Terms & conditions

1. Definitions

  • CDG: Connected Data Group B.V., established in 's-Hertogenbosch, the Netherlands, Chamber of Commerce number 69556695.
  • Client: the natural or legal person who enters into an agreement with CDG.
  • Agreement: any arrangement between CDG and Client for the delivery of services.
  • Services: consultancy, advice, implementation, secondment and other data-related work.

2. Applicability

These general terms and conditions apply to all offers, quotations and agreements of CDG. Deviations are only valid if agreed in writing. The applicability of the Client's terms and conditions is expressly rejected.

3. Quotations and agreements

  • All quotations are without obligation and valid for 30 days, unless stated otherwise.
  • An agreement is concluded by written confirmation by CDG or by the actual start of the work.
  • Changes to the assignment only apply if agreed in writing (additional work).

4. Performance of services

  • CDG performs services to the best of its insight and ability, in accordance with the requirements of good craftsmanship (best-efforts obligation).
  • CDG has the right to have work carried out by third parties.
  • The Client provides all necessary information, access and cooperation in a timely manner.

5. Rates and payment

  • All rates are exclusive of VAT and any travel and accommodation costs, unless stated otherwise.
  • Invoicing takes place monthly in arrears, unless agreed otherwise.
  • Payment must be made within 30 days of the invoice date.
  • In case of late payment, the Client is in default by operation of law and CDG is entitled to charge statutory commercial interest.
  • All judicial and extrajudicial collection costs are at the expense of the Client.

6. Intellectual property

  • All intellectual property rights to materials, methods, models and documents developed by CDG belong to CDG, unless agreed otherwise in writing.
  • The Client obtains a non-exclusive right of use for the agreed purpose.
  • The Client is not permitted to reproduce, disclose or make available to third parties CDG's materials without prior written consent.

7. Confidentiality

Both parties are obliged to keep confidential all confidential information they obtain in the context of the agreement. This obligation also applies after termination of the agreement.

8. Liability

  • The liability of CDG is limited to the amount paid out in the relevant case by the professional liability insurance, plus the deductible.
  • If no payment is made, the liability is limited to the invoice amount of the relevant assignment over the last 3 months.
  • CDG is not liable for indirect damage, including consequential damage, lost profits or missed savings.
  • The Client indemnifies CDG against claims from third parties related to the performance of the agreement.

9. Force majeure

In the event of force majeure, CDG is entitled to suspend or dissolve the agreement, without being obliged to pay damages.

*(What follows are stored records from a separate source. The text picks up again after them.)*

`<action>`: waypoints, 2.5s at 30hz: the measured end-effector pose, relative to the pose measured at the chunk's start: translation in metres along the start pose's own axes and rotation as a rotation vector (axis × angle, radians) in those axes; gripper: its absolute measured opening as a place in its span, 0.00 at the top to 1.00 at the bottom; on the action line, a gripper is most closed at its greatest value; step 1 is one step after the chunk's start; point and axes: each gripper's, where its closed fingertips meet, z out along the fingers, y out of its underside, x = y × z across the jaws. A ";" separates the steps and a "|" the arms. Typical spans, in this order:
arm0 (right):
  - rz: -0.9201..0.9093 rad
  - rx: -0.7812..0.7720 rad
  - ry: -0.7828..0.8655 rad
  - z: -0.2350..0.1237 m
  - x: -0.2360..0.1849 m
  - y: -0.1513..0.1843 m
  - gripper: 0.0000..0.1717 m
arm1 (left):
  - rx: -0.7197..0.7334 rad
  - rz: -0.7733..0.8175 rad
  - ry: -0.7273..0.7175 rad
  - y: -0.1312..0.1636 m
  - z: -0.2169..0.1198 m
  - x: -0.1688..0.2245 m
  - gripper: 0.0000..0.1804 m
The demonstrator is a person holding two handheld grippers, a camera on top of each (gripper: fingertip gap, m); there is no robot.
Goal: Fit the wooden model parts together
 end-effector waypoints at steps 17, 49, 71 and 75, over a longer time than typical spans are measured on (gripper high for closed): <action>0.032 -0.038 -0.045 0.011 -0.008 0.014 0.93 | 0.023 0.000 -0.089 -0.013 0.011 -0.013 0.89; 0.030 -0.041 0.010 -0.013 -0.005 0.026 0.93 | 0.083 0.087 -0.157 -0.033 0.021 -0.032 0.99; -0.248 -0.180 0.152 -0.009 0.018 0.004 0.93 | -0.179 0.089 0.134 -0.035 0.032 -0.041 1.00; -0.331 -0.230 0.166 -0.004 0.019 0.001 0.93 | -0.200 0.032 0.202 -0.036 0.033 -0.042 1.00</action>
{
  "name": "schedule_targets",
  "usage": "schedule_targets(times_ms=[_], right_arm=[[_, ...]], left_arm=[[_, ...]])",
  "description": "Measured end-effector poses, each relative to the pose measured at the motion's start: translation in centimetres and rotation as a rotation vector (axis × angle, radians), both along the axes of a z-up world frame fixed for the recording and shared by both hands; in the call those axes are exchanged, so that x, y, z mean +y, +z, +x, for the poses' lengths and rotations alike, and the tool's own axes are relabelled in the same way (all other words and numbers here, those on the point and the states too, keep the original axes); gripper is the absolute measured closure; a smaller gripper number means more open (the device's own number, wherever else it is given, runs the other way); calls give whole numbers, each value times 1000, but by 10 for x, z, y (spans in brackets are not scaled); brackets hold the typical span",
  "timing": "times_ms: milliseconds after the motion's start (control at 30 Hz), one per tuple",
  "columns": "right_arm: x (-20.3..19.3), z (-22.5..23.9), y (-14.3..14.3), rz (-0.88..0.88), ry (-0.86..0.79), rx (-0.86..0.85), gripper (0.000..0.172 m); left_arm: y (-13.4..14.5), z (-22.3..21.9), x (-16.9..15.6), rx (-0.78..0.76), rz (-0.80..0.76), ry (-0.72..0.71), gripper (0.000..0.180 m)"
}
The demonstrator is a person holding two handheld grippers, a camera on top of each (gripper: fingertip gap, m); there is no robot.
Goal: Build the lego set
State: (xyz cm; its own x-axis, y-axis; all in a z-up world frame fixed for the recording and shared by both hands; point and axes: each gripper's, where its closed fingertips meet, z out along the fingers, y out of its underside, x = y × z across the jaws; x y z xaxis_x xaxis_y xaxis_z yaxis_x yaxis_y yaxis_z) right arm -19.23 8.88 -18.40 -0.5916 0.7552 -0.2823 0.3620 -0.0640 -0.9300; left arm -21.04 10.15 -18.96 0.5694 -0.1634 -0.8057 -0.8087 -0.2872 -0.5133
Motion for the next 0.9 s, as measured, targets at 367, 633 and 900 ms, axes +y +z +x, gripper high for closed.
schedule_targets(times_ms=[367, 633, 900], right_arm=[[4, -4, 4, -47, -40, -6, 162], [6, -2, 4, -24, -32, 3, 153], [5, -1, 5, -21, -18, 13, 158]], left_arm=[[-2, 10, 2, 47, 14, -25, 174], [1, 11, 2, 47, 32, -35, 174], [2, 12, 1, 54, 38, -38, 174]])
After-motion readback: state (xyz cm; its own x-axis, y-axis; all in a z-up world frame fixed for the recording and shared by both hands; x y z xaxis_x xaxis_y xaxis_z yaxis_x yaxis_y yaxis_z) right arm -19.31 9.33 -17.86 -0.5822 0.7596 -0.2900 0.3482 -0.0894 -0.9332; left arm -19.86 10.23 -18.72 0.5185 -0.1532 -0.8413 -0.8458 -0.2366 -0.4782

Force majeure includes: illness, government measures, network or system failures, and other circumstances beyond CDG's control.

10. Duration and termination

  • Agreements for a fixed term end by operation of law after expiry of the agreed period.
  • Agreements for an indefinite period can be terminated in writing by either party, observing a notice period of 3 months.
  • CDG is entitled to immediately dissolve the agreement in case of bankruptcy, suspension of payment or payment default of the Client.

11. Applicable law and disputes

Dutch law applies to all agreements. Disputes are submitted to the competent court in the East Brabant district.

12. Changes

CDG reserves the right to amend these general terms and conditions. The most current version is available on this page. Last update: March 2026.